- Flag Coat of arms
- Coordinates (Tuczępy): 50°31′0″N 20°59′34″E﻿ / ﻿50.51667°N 20.99278°E
- Country: Poland
- Voivodeship: Świętokrzyskie
- County: Busko
- Seat: Tuczępy

Area
- • Total: 83.74 km^{2} (32.33 sq mi)

Population (2006)
- • Total: 3,900
- • Density: 47/km^{2} (120/sq mi)
- Website: http://www.tuczepy.pl

= Gmina Tuczępy =

Gmina Tuczępy is a rural gmina (administrative district) in Busko County, Świętokrzyskie Voivodeship, in south-central Poland.

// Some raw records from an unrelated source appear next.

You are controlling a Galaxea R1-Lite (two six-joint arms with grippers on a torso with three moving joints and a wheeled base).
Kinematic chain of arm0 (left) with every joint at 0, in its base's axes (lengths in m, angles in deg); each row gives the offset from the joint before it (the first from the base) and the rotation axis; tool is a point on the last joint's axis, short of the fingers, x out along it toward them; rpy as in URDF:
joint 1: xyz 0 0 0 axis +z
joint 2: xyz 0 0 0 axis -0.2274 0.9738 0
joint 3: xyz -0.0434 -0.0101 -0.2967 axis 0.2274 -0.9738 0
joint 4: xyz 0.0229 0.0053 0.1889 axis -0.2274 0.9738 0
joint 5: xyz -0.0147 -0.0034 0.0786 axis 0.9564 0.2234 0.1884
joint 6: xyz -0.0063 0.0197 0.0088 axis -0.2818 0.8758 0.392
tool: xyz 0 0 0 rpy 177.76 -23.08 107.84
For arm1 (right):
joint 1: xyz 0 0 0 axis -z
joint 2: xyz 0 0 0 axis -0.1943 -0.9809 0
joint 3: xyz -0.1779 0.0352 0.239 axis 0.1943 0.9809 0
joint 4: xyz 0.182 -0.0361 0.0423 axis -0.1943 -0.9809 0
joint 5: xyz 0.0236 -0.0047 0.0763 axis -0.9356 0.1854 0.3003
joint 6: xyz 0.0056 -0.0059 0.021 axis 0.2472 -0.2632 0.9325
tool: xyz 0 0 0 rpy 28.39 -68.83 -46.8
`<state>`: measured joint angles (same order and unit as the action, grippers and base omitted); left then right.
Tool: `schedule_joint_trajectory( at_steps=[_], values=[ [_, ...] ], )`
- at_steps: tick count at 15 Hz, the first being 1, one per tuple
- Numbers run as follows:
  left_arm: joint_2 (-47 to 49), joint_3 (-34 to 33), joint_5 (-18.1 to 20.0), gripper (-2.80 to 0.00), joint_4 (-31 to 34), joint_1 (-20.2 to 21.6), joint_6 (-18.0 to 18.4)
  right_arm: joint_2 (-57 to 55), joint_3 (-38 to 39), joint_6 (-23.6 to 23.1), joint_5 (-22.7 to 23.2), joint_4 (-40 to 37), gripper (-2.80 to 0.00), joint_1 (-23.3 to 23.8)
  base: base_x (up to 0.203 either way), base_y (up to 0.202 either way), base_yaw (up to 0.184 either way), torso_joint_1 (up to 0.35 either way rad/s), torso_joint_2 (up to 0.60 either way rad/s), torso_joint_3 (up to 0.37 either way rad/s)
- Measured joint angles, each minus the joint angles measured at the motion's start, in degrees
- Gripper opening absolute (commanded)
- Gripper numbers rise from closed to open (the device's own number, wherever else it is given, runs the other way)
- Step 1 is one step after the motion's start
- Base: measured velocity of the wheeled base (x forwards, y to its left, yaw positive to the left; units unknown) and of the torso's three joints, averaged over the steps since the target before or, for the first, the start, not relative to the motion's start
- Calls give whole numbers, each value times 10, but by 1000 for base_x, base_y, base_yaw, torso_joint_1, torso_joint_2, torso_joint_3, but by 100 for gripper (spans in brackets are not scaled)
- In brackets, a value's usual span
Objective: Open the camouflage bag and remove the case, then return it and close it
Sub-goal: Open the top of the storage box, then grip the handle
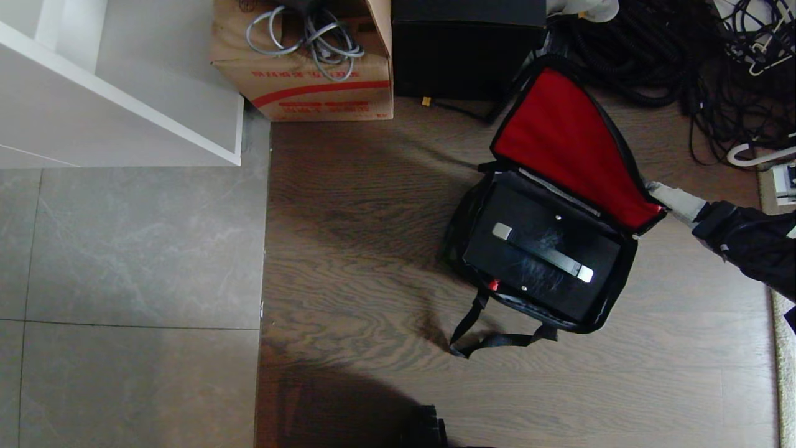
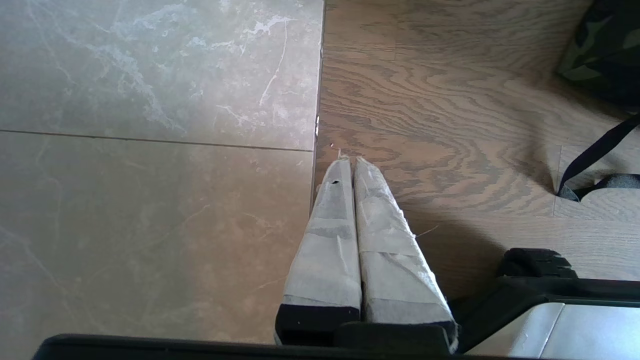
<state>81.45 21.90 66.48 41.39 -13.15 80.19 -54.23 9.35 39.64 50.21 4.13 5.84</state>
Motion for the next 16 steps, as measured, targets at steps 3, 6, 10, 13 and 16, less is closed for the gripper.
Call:
schedule_joint_trajectory(
  at_steps=[3, 6, 10, 13, 16],
  values=[
    [0, 0, 0, -280, 0, 0, 0, 9, 3, -12, 0, 0, 0, 20, 0, 0, 0, 0, 0, 0],
    [0, 0, 0, -280, 0, 0, 0, 28, 6, -13, 2, 0, 0, 33, 0, 0, 0, 0, 0, 0],
    [0, 0, 0, -280, 0, 0, 0, 62, 33, -19, 1, 0, 0, 38, 0, 0, 0, 0, 0, 0],
    [0, 0, 0, -280, 0, 0, 0, 78, 56, -11, 12, 0, -280, 38, 0, 0, 0, 0, 0, 0],
    [0, 0, 0, -280, 0, 0, 0, 92, 78, -4, 30, 0, -280, 37, 0, 0, 0, 0, 0, 0]
  ],
)
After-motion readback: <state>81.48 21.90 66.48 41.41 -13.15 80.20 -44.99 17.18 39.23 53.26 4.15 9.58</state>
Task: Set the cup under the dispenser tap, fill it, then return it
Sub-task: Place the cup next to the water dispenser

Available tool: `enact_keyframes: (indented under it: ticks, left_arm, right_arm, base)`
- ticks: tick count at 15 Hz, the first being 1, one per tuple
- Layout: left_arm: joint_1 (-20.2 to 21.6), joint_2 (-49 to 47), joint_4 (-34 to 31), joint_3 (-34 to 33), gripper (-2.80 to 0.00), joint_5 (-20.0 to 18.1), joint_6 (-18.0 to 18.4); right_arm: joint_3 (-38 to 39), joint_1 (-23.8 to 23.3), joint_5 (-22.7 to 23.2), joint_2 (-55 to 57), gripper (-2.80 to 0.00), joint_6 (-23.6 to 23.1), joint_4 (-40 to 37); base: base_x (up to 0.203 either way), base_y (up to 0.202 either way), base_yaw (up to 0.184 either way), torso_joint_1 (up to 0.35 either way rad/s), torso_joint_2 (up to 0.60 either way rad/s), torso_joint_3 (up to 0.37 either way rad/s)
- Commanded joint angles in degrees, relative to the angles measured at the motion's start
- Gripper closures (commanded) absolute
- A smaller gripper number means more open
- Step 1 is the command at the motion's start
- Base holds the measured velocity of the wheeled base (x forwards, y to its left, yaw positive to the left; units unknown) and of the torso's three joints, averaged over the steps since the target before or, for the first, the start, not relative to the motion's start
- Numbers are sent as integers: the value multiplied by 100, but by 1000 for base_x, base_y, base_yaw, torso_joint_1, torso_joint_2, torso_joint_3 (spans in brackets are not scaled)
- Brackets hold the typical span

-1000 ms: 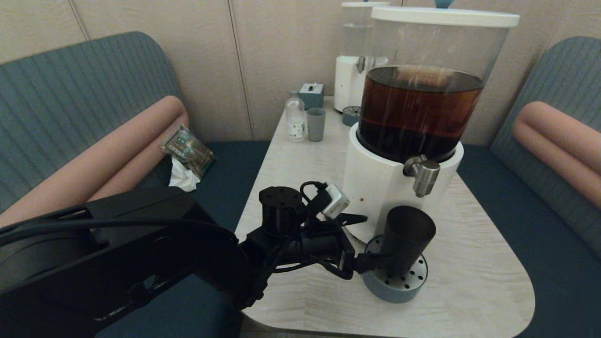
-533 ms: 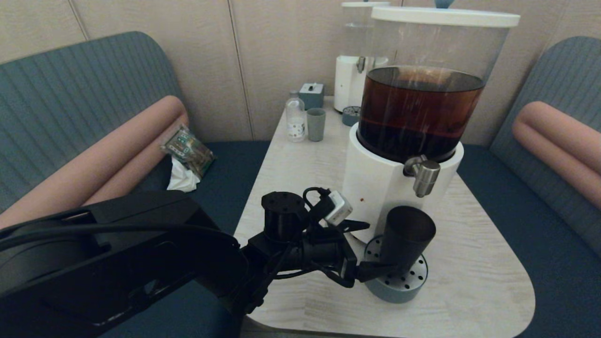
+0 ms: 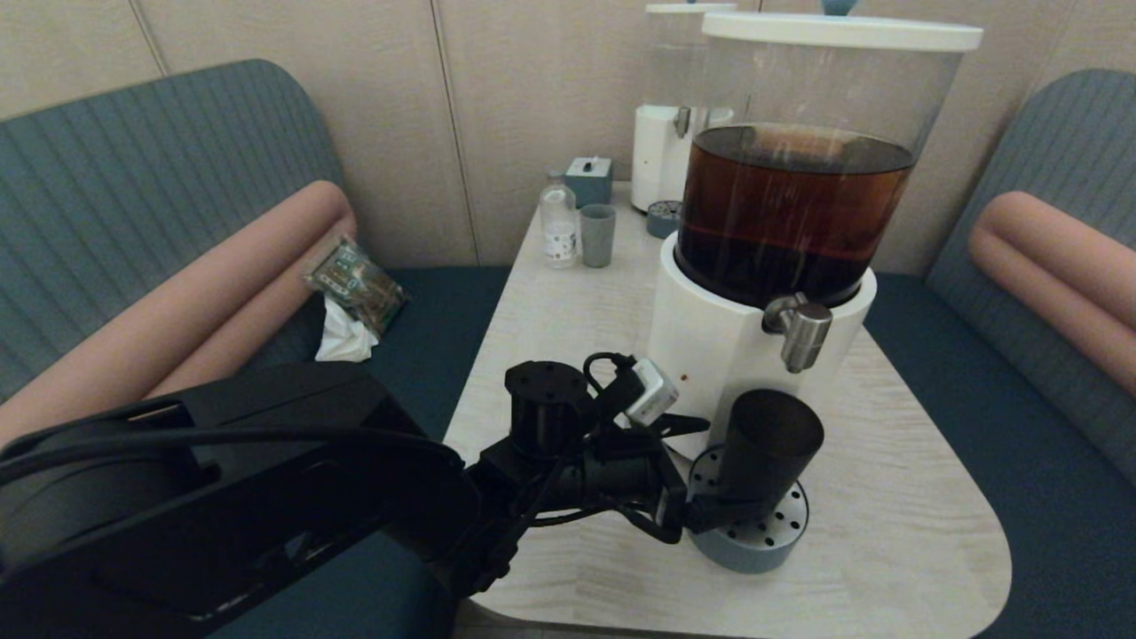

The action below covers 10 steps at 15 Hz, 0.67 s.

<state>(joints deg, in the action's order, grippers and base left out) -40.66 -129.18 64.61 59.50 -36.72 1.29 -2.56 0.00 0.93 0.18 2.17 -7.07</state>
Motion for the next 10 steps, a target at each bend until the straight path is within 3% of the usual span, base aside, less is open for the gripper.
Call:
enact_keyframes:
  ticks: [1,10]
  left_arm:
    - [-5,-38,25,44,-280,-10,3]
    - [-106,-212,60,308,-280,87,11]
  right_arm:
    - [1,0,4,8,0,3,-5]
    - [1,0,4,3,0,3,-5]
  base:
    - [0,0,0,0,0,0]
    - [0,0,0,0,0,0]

Its seat is the village of Tuczępy, which lies approximately 21 km east of Busko-Zdrój and 49 km south-east of the regional capital Kielce.

The gmina covers an area of 83.74 km2, and as of 2006 its total population is 3,900.

==Villages==
Gmina Tuczępy contains the villages and settlements of Brzozówka, Chałupki, Dobrów, Góra, Grzymała, Januszkowice, Jarosławice, Kargów, Nieciesławice, Niziny, Podlesie, Rzędów, Sachalin, Sieczków, Tuczępy and Wierzbica.

==Neighbouring gminas==
Gmina Tuczępy is bordered by the gminas of Gnojno, Oleśnica, Rytwiany, Staszów, Stopnica and Szydłów.